◆ ABOUT THIS TASK
From the data, return each line holding the word "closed".

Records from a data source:
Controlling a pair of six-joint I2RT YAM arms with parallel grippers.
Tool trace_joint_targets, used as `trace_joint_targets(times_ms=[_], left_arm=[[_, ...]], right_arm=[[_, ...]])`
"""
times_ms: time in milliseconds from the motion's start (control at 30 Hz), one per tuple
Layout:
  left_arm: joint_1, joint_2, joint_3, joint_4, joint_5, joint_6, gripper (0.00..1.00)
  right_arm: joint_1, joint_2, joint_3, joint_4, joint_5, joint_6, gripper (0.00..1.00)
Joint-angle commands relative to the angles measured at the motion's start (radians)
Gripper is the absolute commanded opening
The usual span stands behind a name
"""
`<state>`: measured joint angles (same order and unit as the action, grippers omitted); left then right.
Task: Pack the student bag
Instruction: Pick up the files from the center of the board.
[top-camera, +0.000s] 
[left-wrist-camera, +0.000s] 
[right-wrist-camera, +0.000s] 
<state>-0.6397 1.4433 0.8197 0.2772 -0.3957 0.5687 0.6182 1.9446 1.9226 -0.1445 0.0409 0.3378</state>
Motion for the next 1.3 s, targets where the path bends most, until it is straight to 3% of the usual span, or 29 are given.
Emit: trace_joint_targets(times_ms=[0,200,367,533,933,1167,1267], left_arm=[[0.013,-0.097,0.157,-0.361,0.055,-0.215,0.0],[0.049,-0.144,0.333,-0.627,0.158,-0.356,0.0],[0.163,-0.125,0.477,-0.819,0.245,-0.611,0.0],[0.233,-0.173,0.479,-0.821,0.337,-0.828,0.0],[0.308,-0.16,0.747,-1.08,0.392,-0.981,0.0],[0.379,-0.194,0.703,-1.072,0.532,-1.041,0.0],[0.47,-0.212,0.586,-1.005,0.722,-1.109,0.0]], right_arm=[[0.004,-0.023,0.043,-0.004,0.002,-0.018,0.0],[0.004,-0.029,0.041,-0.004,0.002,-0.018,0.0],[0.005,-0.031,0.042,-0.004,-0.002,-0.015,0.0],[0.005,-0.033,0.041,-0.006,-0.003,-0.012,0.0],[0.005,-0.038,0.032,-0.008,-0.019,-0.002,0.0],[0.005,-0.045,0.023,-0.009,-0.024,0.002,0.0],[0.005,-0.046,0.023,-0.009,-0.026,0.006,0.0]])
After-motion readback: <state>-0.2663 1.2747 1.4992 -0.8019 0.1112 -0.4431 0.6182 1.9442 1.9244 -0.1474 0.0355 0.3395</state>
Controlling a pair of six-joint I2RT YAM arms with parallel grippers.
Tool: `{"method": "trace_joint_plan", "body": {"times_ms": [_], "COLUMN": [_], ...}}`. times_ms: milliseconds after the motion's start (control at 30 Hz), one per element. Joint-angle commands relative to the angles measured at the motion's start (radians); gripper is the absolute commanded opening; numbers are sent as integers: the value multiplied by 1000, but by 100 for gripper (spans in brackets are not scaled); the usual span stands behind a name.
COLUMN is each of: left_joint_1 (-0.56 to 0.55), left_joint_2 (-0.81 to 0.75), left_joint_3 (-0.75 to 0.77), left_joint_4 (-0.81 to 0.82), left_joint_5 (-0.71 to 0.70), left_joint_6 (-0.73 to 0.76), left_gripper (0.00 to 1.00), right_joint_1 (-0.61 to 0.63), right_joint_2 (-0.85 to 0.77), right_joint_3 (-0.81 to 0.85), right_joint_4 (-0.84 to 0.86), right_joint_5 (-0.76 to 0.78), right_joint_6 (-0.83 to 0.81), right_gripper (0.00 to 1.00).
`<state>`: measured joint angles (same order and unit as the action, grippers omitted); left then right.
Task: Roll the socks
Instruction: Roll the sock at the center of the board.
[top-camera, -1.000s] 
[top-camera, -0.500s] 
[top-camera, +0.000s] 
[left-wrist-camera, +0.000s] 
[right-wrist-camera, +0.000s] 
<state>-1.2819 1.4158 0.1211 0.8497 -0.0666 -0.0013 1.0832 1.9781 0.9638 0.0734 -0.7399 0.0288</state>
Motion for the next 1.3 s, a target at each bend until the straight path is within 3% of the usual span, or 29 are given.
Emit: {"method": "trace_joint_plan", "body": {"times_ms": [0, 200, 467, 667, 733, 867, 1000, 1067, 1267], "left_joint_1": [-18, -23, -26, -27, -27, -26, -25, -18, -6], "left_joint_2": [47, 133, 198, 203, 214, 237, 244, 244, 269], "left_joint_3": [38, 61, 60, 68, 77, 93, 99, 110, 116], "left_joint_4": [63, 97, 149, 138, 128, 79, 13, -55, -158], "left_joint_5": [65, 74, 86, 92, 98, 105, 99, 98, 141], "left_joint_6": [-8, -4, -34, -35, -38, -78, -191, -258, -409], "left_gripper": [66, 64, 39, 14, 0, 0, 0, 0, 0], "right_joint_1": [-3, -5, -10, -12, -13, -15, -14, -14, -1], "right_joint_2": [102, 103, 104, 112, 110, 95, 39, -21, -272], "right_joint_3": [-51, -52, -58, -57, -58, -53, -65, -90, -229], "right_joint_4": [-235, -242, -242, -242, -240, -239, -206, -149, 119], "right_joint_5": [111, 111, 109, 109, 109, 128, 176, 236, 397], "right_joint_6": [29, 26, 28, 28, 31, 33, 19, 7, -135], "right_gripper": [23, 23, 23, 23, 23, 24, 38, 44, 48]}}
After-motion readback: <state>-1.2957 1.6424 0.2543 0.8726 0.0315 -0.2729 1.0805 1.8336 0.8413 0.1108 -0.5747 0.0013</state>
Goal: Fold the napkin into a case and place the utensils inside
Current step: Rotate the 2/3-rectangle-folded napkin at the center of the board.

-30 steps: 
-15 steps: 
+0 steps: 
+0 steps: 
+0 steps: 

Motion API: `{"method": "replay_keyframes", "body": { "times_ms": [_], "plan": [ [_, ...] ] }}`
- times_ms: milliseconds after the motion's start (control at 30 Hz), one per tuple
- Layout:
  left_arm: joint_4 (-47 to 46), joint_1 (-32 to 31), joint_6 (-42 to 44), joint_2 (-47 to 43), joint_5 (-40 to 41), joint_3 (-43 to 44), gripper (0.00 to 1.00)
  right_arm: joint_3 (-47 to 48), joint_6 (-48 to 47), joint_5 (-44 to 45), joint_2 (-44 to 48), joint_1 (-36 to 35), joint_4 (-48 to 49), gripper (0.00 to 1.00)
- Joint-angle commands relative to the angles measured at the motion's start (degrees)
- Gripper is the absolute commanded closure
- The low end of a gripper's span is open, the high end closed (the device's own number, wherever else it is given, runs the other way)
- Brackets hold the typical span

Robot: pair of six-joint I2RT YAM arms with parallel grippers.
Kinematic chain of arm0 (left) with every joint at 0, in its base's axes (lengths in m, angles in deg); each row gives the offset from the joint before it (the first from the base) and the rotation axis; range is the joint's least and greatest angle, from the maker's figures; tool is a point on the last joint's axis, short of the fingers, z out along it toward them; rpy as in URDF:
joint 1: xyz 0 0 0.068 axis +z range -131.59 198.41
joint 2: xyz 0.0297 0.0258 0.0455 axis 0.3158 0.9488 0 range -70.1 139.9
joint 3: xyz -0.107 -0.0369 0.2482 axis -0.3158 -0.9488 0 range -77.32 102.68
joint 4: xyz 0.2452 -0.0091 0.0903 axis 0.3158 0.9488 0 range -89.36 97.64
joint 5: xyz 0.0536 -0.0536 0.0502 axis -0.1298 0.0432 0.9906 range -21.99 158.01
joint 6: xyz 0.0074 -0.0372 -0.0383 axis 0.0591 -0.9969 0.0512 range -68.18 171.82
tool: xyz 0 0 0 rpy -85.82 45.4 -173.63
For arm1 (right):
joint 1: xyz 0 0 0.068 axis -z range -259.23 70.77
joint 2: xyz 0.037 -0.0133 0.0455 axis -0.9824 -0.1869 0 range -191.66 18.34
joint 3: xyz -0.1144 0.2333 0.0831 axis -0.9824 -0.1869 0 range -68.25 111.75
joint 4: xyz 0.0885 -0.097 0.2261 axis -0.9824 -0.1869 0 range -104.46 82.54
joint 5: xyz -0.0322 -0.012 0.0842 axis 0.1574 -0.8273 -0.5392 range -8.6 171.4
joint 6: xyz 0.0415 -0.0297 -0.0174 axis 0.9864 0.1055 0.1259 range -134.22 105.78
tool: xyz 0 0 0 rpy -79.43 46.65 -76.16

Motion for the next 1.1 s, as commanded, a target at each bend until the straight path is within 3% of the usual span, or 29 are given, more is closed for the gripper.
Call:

◆ EXPECTED ANSWER
- The low end of a gripper's span is open, the high end closed (the device's own number, wherever else it is given, runs the other way)
Motion for the next 1.1 s, as commanded, a target at each bend until the straight path is within 3% of the usual span, or 29 are given, more is closed for the gripper.

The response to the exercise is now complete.